- [Instructions for the task] Starting at the top of the data and ending with the line that holds "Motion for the", transcribe each line exactly; include both ends.

:: Information shown ::

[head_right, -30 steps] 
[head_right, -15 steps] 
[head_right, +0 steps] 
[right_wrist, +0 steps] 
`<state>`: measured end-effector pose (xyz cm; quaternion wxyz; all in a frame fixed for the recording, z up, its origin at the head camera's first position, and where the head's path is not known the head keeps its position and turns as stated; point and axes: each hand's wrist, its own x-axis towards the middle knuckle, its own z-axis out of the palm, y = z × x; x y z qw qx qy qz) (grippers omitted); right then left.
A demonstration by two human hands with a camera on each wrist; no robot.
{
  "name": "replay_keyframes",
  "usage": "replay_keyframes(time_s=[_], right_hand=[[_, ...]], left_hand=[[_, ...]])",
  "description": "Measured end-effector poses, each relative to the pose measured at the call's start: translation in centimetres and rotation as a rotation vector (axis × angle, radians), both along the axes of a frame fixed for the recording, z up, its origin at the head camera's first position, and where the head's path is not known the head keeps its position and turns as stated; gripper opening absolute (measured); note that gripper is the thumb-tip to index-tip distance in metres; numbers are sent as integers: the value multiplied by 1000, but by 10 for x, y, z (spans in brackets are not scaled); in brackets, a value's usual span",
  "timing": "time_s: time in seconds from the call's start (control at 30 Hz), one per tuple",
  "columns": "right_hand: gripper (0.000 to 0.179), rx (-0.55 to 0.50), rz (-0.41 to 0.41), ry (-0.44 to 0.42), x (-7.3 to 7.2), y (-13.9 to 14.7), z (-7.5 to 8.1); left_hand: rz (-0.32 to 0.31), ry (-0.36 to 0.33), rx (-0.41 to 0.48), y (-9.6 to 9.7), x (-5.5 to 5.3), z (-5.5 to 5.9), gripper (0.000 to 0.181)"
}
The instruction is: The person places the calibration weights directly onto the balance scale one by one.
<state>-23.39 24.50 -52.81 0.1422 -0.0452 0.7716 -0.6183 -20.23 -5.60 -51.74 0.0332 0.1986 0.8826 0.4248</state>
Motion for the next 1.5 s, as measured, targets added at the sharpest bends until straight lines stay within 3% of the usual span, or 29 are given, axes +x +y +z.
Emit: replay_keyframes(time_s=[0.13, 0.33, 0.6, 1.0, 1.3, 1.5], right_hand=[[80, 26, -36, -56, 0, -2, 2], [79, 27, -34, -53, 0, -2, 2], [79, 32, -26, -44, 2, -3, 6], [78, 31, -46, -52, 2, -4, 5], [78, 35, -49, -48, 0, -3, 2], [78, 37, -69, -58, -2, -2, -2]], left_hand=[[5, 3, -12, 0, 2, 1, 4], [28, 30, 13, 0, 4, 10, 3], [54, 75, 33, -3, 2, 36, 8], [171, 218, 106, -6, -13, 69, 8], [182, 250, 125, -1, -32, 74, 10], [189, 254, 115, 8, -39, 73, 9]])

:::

- [Response]
[head_right, -30 steps] 
[head_right, -15 steps] 
[head_right, +0 steps] 
[right_wrist, +0 steps] 
`<state>`: measured end-effector pose (xyz cm; quaternion wxyz; all in a frame fixed for the recording, z up, its origin at the head camera's first position, and where the head's path is not known the head keeps its position and turns as stated; point and axes: each hand's wrist, its own x-axis towards the middle knuckle, its own z-axis out of the palm, y = z × x; x y z qw qx qy qz) (grippers omitted); right then left.
A demonstration by two human hands with a camera on each wrist; no robot.
{
  "name": "replay_keyframes",
  "usage": "replay_keyframes(time_s=[_], right_hand=[[_, ...]], left_hand=[[_, ...]])",
  "description": "Measured end-effector poses, each relative to the pose measured at the call's start: translation in centimetres and rotation as a rotation vector (axis × angle, radians), both along the axes of a frame fixed for the recording, z up, its origin at the head camera's first position, and where the head's path is not known the head keeps its position and turns as stated; gripper opening absolute (measured); note that gripper is the thumb-tip to index-tip distance in metres; numbers are sent as integers: the value multiplied by 1000, but by 10 for x, y, z (spans in brackets are not scaled); in brackets, a value's usual span",
  "timing": "time_s: time in seconds from the call's start (control at 30 Hz), one per tuple",
  "columns": "right_hand: gripper (0.000 to 0.179), rx (-0.55 to 0.50), rz (-0.41 to 0.41), ry (-0.44 to 0.42), x (-7.3 to 7.2), y (-13.9 to 14.7), z (-7.5 to 8.1); left_hand: rz (-0.32 to 0.31), ry (-0.36 to 0.33), rx (-0.41 to 0.48), y (-9.6 to 9.7), x (-5.5 to 5.3), z (-5.5 to 5.9), gripper (0.000 to 0.181)"
}
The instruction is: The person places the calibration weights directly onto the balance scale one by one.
<state>-23.39 24.50 -52.81 0.1422 -0.0452 0.7716 -0.6183 -20.23 -5.60 -51.74 0.0332 0.1986 0.8826 0.4248</state>
Motion for the next 1.5 s, as measured, targets added at the sharpest bends until straight lines stay within 3% of the usual span, or 29 are given, axes +x +y +z.

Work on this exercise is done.